Figure 4. Characterization of the miR-18a^−/− mutant line.

(A) Comparison between WT and mutant genomic sequences corresponding to pre-miR-18a and in the mutant, the 25 bp insertion is shown in lowercase, blue lettering and the introduced AleI restriction cut site is underlined. The uppercase red lettering shows the genomic sequence corresponding to mature miR-18a, with the seed sequence in larger italics. (B) The predicted stem loop arrangement for the WT pre-miR-18a RNA molecule with the mature miR-18a sequence shown in red (adapted from www.mirbase.org); in the mutant sequence, the 25-base insertion location is indicated by the arrowhead. (C) Genotyping of miR-18a mutants using AleI restriction digest.

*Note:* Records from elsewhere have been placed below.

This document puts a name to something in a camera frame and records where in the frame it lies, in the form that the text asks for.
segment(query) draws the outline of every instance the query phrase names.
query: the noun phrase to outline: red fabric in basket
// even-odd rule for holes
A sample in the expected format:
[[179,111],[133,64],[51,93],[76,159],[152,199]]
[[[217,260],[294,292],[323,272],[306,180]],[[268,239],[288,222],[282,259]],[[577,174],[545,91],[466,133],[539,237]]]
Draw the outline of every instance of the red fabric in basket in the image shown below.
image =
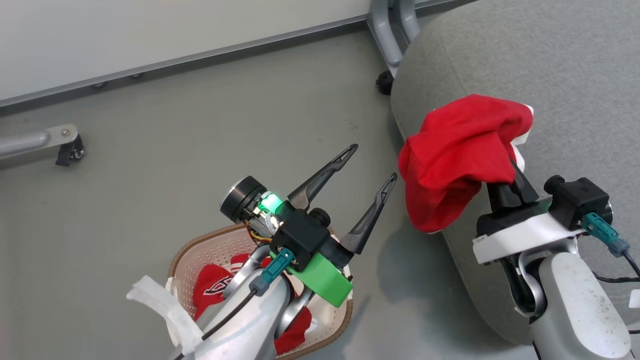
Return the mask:
[[[198,280],[193,289],[193,305],[196,307],[194,319],[209,307],[225,300],[222,296],[225,288],[231,282],[234,274],[249,258],[249,254],[240,254],[231,258],[231,267],[234,273],[227,271],[222,266],[215,264],[206,265],[198,275]],[[260,267],[265,267],[271,262],[271,258],[265,259]],[[289,352],[305,342],[305,331],[311,326],[311,312],[306,307],[300,312],[297,319],[274,341],[278,355]]]

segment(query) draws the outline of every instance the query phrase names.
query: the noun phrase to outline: black cable
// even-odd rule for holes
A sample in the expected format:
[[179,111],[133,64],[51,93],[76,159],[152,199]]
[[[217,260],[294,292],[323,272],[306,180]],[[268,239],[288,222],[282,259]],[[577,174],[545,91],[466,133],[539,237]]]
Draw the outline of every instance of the black cable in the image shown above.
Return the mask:
[[631,265],[631,267],[634,269],[634,271],[636,272],[636,275],[640,276],[640,268],[638,267],[638,264],[636,264],[634,259],[631,257],[631,255],[629,255],[629,252],[627,250],[622,250],[621,253],[622,253],[622,256],[624,256],[625,259],[627,259],[627,261],[629,262],[629,265]]
[[[206,340],[209,338],[209,336],[213,335],[216,331],[220,330],[221,327],[225,326],[229,320],[231,320],[236,314],[238,314],[240,312],[240,310],[242,310],[242,308],[247,305],[247,303],[249,303],[249,301],[255,296],[255,293],[257,292],[257,290],[252,290],[251,292],[249,292],[249,295],[247,295],[241,302],[240,304],[238,304],[238,306],[236,306],[233,310],[231,310],[231,312],[229,314],[227,314],[224,319],[220,320],[219,323],[217,323],[214,327],[212,327],[211,329],[209,329],[209,331],[205,332],[202,335],[202,340]],[[180,355],[178,355],[175,360],[180,360],[184,357],[183,353],[180,353]]]
[[595,272],[593,272],[593,276],[595,276],[596,279],[602,282],[609,282],[611,284],[621,284],[624,282],[640,282],[640,277],[602,277]]

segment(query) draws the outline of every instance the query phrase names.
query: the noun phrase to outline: beige plastic basket
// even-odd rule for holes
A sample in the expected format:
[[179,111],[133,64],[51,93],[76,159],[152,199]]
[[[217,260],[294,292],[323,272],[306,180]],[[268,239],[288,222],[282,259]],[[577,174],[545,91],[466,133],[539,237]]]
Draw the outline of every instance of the beige plastic basket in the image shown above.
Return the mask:
[[[250,253],[254,248],[255,244],[241,224],[195,238],[183,246],[173,259],[166,289],[178,298],[180,305],[193,317],[195,313],[195,306],[191,301],[193,287],[202,268],[208,264],[216,264],[230,270],[232,256]],[[349,276],[348,266],[344,272]],[[302,283],[295,277],[290,277],[290,280],[296,292],[300,293],[303,288]],[[313,297],[307,306],[313,320],[311,327],[305,333],[306,341],[294,350],[279,355],[277,359],[296,359],[325,347],[339,338],[351,320],[352,294],[350,293],[347,300],[338,308],[333,307],[321,297]],[[173,343],[177,344],[173,334],[170,333],[170,336]]]

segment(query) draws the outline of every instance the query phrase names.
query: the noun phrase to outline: red cloth
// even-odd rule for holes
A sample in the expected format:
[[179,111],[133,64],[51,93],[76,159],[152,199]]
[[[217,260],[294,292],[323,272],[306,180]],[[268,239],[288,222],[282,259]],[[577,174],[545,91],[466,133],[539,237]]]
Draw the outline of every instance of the red cloth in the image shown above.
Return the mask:
[[406,207],[413,225],[427,233],[447,227],[480,191],[482,182],[512,183],[511,141],[528,132],[531,110],[523,104],[470,95],[424,119],[399,157]]
[[[240,254],[231,258],[232,269],[234,264],[244,264],[249,258],[249,254]],[[271,258],[266,258],[260,267],[269,265]],[[193,289],[193,305],[196,307],[194,320],[198,320],[200,315],[209,307],[209,305],[223,302],[225,298],[222,296],[223,291],[231,282],[233,274],[226,271],[223,267],[210,264],[202,268],[198,275],[195,287]],[[289,352],[297,346],[305,342],[305,331],[311,326],[311,312],[306,307],[302,309],[297,319],[293,321],[291,326],[273,343],[278,355]]]

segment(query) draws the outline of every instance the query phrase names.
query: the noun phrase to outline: white wall
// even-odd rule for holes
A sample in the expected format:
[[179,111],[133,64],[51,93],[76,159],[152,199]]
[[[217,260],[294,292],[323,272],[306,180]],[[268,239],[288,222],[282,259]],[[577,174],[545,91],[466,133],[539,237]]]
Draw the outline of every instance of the white wall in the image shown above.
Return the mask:
[[0,103],[368,9],[369,0],[4,0]]

In WT fish, the 626 bp PCR product remains uncut, with clear intensity distinctions between 200 ng (W1) and 400 ng (WT2) PCR product. In heterozygous mutants (+/−) 50% (~200 ng) of the PCR product is cut into smaller fragments and in homozygous mutants (−/−) 100% (400 ng) of the PCR product is cut into smaller fragments. (D) TaqMan qPCR showing, compared with WT at 70 hpf, the relative absence of mature miR-18a in mutant fish. Error bars represent standard deviation on a single biological replicate of n=40 embryo heads per sample.